Whether Spargo was sanguine enough to expect that his staring headline would bring him information of the sort he wanted was a secret which he kept to himself. That a good many thousands of human beings must have set eyes on John Marbury between the hours which Spargo set forth in that headline was certain; the problem was—What particular owner or owners of a pair or of many pairs of those eyes would remember him? Why should they remember him? Walters and his wife had reason to remember him; Criedir had reason to remember him; so had Myerst; so had William Webster. But between a quarter past three, when he left the London and Universal Safe Deposit, and a quarter past nine, when he sat down by Webster's side in the lobby of the House of Commons, nobody seemed to have any recollection of him except Mr. Fiskie, the hatter, and he only remembered him faintly, and because Marbury had bought a fashionable cloth cap at his shop. At any rate, by noon of that day, nobody had come forward with any recollection of him. He must have gone West from seeing Myerst, because he bought his cap at Fiskie's; he must eventually have gone South-West, because he turned up at Westminster. But where else did he go? What did he do? To whom did he speak? No answer came to these questions.

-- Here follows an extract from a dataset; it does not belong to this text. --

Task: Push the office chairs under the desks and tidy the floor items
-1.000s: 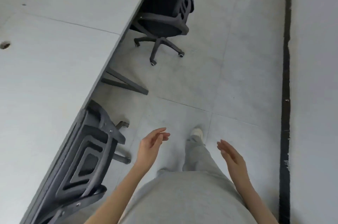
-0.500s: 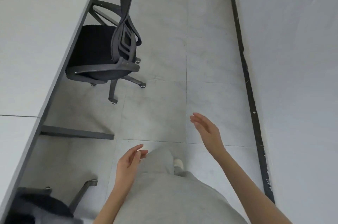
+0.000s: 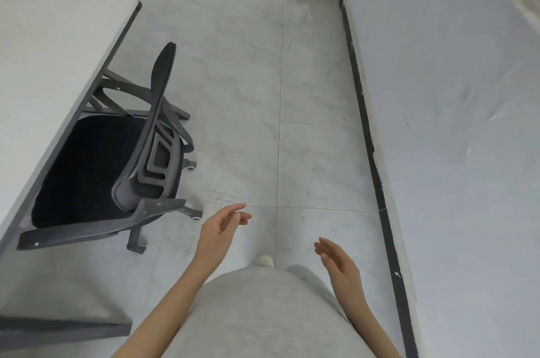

"That shows," observed young Mr. Ronald Breton, lazing an hour away in Spargo's room at the Watchman at that particular hour which is neither noon nor afternoon, wherein even busy men do nothing, "that shows how a chap can go about London as if he were merely an ant that had strayed into another ant-heap than his own. Nobody notices."

"You'd better go and read up a little elementary entomology, Breton," said Spargo. "I don't know much about it myself, but I've a pretty good idea that when an ant walks into the highways and byways of a colony to which he doesn't belong he doesn't survive his intrusion by many seconds."

"Well, you know what I mean," said Breton. "London's an ant-heap, isn't it? One human ant more or less doesn't count. This man Marbury must have gone about a pretty tidy lot during those six hours. He'd ride on a 'bus—almost certain. He'd get into a taxi-cab—I think that's much more certain, because it would be a novelty to him. He'd want some tea—anyway, he'd be sure to want a drink, and he'd turn in somewhere to get one or the other. He'd buy things in shops—these Colonials always do. He'd go somewhere to get his dinner. He'd—but what's the use of enumeration in this case?"

"A mere piling up of platitudes," answered Spargo.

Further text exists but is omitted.